**TASK REQUIREMENTS**
Please copy each line of the listing below in which the word "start" appears.

------------------------------------------------------------------------

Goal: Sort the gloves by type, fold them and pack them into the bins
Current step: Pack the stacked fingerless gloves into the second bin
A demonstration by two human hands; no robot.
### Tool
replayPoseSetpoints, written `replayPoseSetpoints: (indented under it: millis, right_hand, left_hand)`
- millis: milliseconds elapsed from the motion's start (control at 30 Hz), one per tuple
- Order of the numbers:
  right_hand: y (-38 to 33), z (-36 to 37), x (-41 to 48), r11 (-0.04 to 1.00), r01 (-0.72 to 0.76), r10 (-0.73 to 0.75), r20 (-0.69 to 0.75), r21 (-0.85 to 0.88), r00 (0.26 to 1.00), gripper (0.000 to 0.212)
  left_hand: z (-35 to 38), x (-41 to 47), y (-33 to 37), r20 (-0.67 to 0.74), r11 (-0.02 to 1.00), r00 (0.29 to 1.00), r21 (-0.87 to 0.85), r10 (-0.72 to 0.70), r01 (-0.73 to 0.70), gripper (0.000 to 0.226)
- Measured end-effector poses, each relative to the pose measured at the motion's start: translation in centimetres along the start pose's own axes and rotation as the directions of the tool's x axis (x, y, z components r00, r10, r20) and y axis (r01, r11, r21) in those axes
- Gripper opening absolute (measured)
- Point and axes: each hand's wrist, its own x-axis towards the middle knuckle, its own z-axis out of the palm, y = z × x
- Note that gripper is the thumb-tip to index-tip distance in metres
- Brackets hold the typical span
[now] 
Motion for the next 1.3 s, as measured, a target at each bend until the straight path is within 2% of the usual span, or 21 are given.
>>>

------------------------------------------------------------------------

**SOLUTION**
- millis: milliseconds elapsed from the motion's start (control at 30 Hz), one per tuple
- Measured end-effector poses, each relative to the pose measured at the motion's start: translation in centimetres along the start pose's own axes and rotation as the directions of the tool's x axis (x, y, z components r00, r10, r20) and y axis (r01, r11, r21) in those axes

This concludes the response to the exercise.